## Problem to solve
Within the records below, reproduce without change the lines from the line that has "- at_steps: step" through the line that has "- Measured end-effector", and only those.

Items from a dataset
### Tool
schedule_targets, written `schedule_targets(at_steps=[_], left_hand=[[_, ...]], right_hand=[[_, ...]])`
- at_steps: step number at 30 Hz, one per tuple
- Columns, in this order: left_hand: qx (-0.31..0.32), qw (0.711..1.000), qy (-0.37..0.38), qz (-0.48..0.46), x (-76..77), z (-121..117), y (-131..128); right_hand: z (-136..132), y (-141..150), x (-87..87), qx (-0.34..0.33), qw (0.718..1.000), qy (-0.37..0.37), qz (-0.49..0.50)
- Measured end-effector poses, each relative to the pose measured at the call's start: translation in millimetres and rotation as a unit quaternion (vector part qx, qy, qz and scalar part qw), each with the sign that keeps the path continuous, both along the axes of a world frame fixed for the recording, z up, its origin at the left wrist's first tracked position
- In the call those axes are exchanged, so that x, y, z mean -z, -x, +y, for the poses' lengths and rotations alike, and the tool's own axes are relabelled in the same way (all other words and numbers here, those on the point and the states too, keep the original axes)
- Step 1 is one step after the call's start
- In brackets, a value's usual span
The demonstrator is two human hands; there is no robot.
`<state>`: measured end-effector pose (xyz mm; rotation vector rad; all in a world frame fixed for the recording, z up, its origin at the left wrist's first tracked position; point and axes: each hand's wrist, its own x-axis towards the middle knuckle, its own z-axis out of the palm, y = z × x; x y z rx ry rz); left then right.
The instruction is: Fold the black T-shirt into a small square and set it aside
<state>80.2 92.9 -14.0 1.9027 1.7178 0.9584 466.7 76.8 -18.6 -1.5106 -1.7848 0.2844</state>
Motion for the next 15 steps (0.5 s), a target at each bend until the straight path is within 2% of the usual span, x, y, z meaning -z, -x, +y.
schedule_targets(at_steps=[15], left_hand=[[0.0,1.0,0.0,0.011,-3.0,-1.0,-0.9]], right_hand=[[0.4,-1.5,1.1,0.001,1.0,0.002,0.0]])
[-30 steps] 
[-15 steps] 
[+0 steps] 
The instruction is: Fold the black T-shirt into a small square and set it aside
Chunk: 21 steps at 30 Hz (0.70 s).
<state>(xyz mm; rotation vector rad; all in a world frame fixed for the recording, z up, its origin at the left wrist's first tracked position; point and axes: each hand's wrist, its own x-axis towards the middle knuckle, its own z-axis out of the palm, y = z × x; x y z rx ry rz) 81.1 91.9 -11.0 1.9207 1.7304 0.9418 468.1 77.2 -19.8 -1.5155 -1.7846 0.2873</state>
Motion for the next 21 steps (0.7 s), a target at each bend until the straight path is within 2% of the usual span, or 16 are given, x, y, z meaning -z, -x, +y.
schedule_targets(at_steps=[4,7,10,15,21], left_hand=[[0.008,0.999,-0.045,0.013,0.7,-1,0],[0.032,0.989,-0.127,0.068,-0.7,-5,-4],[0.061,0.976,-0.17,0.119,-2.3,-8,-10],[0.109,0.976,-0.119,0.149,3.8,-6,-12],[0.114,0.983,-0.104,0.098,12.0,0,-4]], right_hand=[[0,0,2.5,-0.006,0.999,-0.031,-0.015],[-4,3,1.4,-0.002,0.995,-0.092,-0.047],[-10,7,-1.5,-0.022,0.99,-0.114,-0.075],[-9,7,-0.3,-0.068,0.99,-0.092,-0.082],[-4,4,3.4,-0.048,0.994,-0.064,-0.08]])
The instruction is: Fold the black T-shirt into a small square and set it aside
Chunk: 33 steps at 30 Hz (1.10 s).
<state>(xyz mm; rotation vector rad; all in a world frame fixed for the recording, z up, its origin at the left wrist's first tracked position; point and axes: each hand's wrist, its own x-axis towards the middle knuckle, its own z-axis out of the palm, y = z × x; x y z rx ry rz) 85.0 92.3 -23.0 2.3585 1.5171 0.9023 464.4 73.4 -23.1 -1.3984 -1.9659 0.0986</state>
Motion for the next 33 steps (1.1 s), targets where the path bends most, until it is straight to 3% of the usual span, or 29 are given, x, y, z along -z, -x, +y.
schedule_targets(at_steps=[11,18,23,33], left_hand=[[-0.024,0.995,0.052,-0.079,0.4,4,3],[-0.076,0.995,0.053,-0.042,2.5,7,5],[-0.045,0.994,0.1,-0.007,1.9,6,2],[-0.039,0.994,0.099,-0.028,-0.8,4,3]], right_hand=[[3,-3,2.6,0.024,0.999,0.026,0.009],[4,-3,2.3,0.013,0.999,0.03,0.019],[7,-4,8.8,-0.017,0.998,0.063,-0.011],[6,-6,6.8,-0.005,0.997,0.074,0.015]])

## Written reply
- at_steps: step number at 30 Hz, one per tuple
- Columns, in this order: left_hand: qx (-0.31..0.32), qw (0.711..1.000), qy (-0.37..0.38), qz (-0.48..0.46), x (-76..77), z (-121..117), y (-131..128); right_hand: z (-136..132), y (-141..150), x (-87..87), qx (-0.34..0.33), qw (0.718..1.000), qy (-0.37..0.37), qz (-0.49..0.50)
- Measured end-effector poses, each relative to the pose measured at the call's start: translation in millimetres and rotation as a unit quaternion (vector part qx, qy, qz and scalar part qw), each with the sign that keeps the path continuous, both along the axes of a world frame fixed for the recording, z up, its origin at the left wrist's first tracked position

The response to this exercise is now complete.